● **Activity**
For each line below that contains the word "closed", return that line.

Information shown: Begin

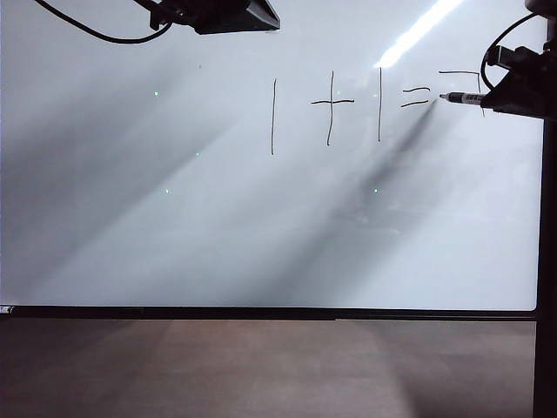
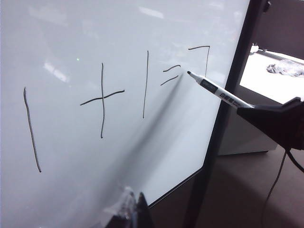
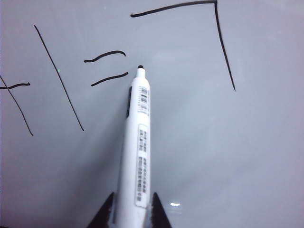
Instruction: Reach to the right to find the marker pen, pick it up, and write the answer to the math problem on the whiteboard.
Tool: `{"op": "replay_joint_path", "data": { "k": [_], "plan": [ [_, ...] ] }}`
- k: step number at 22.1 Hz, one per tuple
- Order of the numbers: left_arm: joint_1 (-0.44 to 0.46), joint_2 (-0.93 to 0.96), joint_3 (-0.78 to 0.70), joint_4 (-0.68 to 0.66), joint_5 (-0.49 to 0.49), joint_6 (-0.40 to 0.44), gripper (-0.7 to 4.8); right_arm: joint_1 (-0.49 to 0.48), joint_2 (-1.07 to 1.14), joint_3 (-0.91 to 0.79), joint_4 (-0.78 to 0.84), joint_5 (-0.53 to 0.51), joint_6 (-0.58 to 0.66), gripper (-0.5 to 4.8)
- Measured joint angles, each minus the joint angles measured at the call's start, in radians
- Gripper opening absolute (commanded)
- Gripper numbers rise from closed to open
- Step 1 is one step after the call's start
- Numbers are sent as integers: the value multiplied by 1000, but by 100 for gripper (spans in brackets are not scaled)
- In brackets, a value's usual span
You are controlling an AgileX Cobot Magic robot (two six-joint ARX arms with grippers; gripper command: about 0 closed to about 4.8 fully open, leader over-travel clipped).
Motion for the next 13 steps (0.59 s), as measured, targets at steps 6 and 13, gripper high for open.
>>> {"op": "replay_joint_path", "data": {
  "k": [6,13],
  "plan": [
    [1,0,0,-1,0,0,-5,0,47,25,6,-6,-1,-7],
    [1,0,0,-3,0,0,-4,-1,51,26,11,-6,-1,-7]
  ]
}}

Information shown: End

● **Expected output**
- Gripper numbers rise from closed to open
You are controlling an AgileX Cobot Magic robot (two six-joint ARX arms with grippers; gripper command: about 0 closed to about 4.8 fully open, leader over-travel clipped).

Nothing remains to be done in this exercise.